Your goal:
Reproduce all of the data, making sure that no line differs from the original.

Data shown:
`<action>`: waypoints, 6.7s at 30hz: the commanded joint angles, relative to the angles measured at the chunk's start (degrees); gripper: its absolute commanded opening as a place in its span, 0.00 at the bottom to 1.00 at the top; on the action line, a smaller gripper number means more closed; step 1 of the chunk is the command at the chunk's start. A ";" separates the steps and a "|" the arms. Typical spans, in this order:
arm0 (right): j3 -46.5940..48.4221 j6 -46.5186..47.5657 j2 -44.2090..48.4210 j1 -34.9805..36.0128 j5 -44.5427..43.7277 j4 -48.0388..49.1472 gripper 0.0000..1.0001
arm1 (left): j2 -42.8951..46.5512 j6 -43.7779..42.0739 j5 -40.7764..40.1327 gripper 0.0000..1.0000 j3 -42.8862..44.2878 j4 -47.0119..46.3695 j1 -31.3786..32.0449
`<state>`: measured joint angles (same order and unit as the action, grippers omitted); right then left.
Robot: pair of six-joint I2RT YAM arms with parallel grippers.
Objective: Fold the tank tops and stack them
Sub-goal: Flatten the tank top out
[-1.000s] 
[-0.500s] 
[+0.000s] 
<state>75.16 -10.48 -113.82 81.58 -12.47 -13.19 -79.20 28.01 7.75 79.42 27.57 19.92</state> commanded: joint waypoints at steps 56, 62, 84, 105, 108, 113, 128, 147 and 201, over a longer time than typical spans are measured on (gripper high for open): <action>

Your solution:
`<action>`: waypoints, 6.7s at 30hz: the commanded joint angles, relative to the angles measured at the chunk's start (degrees); gripper: its absolute commanded opening as a place in its span, 0.00 at the bottom to 1.00 at the top; on the action line, a smaller gripper number means more closed; step 1 of the chunk is the command at the chunk's start. A ";" separates the steps and a "|" the arms. Typical spans, in this order:
arm0 (right): j3 -46.5940..48.4221 j6 -46.5186..47.5657 j2 -44.2090..48.4210 j1 -34.9805..36.0128 j5 -44.5427..43.7277 j4 -48.0388..49.1472 gripper 0.0000..1.0001
arm1 (left): j2 -42.8951..46.5512 j6 -43.7779..42.0739 j5 -40.7764..40.1327 gripper 0.0000..1.0000 j3 -42.8862..44.2878 j4 -47.0119..46.3695 j1 -31.3786..32.0449
`<state>`: measured joint angles (same order and unit as the action, grippers omitted); right then left.
Robot: pair of six-joint I2RT YAM arms with parallel grippers.
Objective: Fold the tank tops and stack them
Sub-goal: Flatten the tank top out
[-1.000s] 
[-0.500s] 
[+0.000s] 
<state>75.16 -10.48 -113.82 81.58 -12.47 -13.19 -79.20 28.01 7.75 79.42 27.57 19.92</state> commanded: joint waypoints at steps 56, 62, 84, 105, 108, 113, 128, 147 and 201, over a longer time than typical spans are measured on (gripper high for open): <action>

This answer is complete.